[Data entries]
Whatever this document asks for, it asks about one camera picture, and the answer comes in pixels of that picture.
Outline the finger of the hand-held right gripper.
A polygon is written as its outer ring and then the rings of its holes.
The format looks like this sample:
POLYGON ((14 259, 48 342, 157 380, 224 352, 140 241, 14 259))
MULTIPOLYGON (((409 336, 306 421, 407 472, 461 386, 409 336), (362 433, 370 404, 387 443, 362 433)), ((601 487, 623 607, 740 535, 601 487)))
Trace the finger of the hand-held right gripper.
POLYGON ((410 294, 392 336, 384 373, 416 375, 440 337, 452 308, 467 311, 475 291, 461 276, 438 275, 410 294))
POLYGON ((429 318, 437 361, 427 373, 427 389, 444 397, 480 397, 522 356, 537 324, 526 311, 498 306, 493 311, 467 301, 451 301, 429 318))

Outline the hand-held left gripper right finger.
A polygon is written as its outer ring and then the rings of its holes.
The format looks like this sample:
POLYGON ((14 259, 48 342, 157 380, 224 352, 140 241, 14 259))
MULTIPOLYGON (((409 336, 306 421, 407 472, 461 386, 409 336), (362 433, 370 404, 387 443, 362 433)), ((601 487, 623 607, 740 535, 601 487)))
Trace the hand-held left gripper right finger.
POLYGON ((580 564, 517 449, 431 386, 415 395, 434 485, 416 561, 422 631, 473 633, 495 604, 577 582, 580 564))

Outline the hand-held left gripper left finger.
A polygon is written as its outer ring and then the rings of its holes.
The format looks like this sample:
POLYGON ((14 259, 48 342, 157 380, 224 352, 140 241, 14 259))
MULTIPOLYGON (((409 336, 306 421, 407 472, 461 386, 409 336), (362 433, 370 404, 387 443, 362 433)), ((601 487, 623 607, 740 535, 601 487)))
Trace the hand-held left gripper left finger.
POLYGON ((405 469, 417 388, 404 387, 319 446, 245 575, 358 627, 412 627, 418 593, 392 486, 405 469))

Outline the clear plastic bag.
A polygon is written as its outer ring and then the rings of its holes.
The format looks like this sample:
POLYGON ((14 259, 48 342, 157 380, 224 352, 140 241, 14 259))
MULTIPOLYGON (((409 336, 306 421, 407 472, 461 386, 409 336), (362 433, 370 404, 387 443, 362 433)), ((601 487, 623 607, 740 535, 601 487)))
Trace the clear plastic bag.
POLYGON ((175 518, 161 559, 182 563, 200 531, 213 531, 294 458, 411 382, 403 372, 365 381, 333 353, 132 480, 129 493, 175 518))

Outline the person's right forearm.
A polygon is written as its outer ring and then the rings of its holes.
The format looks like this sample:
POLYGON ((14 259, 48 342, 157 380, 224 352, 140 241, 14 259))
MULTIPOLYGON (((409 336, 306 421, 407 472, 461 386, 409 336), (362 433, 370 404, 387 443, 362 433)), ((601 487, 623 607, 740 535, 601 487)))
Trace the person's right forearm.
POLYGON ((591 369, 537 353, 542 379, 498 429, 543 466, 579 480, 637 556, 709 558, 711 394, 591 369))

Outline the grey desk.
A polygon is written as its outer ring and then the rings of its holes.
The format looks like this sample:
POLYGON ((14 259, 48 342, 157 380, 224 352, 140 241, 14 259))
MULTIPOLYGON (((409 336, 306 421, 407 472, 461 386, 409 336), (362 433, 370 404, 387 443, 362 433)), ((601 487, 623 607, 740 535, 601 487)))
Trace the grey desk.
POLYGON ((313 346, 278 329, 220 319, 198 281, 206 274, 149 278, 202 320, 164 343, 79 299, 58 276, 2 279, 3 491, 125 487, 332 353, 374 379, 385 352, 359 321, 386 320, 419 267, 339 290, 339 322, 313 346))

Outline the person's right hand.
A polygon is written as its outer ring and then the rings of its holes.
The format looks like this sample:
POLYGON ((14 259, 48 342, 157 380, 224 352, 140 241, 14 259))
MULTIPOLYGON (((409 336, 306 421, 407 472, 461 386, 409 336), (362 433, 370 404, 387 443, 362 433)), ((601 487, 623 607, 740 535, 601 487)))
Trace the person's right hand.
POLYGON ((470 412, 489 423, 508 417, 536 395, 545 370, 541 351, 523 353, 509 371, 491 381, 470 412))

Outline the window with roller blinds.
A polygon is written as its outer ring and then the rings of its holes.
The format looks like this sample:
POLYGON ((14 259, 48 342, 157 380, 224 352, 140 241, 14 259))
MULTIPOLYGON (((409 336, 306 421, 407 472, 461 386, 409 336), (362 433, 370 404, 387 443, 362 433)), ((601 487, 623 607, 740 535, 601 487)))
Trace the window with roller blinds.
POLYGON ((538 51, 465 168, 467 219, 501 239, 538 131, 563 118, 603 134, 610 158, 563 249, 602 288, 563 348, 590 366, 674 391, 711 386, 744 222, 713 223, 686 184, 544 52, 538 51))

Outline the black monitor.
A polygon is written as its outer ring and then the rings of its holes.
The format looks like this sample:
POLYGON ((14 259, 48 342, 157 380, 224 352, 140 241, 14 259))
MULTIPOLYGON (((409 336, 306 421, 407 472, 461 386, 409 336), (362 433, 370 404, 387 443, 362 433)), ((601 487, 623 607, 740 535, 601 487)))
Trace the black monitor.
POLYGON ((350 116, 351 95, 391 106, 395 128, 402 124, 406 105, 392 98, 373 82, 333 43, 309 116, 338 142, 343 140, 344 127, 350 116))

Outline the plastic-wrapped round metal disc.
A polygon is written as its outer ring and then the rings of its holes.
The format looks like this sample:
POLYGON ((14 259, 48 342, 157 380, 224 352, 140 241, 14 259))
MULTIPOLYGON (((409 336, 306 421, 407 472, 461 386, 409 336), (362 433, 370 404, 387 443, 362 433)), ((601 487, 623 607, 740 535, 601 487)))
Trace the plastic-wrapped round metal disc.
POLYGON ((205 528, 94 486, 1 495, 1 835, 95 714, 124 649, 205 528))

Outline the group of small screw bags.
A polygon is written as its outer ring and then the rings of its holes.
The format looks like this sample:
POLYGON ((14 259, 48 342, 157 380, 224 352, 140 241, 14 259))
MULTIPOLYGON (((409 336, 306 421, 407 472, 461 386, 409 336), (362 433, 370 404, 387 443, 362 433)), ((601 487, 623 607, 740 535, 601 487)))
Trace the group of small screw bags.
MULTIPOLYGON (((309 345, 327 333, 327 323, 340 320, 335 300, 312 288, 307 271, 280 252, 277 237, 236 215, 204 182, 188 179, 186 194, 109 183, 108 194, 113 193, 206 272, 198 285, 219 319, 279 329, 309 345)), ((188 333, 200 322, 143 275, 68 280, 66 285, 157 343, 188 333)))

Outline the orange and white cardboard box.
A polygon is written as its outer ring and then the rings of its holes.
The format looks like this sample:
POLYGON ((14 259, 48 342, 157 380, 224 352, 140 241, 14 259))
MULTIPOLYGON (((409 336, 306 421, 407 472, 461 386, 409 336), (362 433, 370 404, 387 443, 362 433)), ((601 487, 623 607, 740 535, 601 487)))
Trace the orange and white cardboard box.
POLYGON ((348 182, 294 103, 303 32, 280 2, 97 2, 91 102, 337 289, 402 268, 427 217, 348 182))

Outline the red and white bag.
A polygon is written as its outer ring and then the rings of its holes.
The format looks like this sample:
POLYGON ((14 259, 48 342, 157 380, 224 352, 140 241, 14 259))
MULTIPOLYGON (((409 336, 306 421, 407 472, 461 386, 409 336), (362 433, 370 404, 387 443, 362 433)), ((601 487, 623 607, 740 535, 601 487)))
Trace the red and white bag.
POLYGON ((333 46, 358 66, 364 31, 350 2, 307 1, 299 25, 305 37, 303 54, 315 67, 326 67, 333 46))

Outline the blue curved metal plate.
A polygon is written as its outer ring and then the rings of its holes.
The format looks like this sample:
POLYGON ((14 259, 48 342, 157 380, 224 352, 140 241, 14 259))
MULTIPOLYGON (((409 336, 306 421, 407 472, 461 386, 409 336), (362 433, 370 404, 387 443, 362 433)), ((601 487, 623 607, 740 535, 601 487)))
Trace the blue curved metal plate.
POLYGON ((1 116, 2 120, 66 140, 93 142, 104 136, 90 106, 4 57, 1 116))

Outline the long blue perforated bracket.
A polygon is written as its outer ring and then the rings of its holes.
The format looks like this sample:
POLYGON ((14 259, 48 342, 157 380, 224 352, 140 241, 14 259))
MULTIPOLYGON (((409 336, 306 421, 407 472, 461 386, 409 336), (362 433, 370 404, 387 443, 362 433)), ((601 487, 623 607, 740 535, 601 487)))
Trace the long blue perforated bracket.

> **Task objective**
What the task asks for is a word-for-word repeat of the lines above, from the first through the one containing "Outline the hand-held left gripper right".

> **Solution for this task**
Whatever this document asks for, it asks about one camera picture, and the answer comes in pixels of that picture.
Outline the finger of the hand-held right gripper.
A polygon is written as its outer ring and then the rings of its holes.
The format looks like this sample:
POLYGON ((14 259, 48 342, 157 380, 224 352, 140 241, 14 259))
MULTIPOLYGON (((409 336, 306 421, 407 472, 461 386, 409 336), (362 433, 370 404, 387 443, 362 433)), ((601 487, 623 607, 740 535, 601 487)))
Trace the finger of the hand-held right gripper.
POLYGON ((410 294, 392 336, 384 373, 416 375, 440 337, 452 308, 467 311, 475 291, 461 276, 438 275, 410 294))
POLYGON ((429 318, 437 361, 427 373, 427 389, 444 397, 480 397, 522 356, 537 324, 526 311, 498 306, 493 311, 467 301, 451 301, 429 318))

Outline the hand-held left gripper right finger.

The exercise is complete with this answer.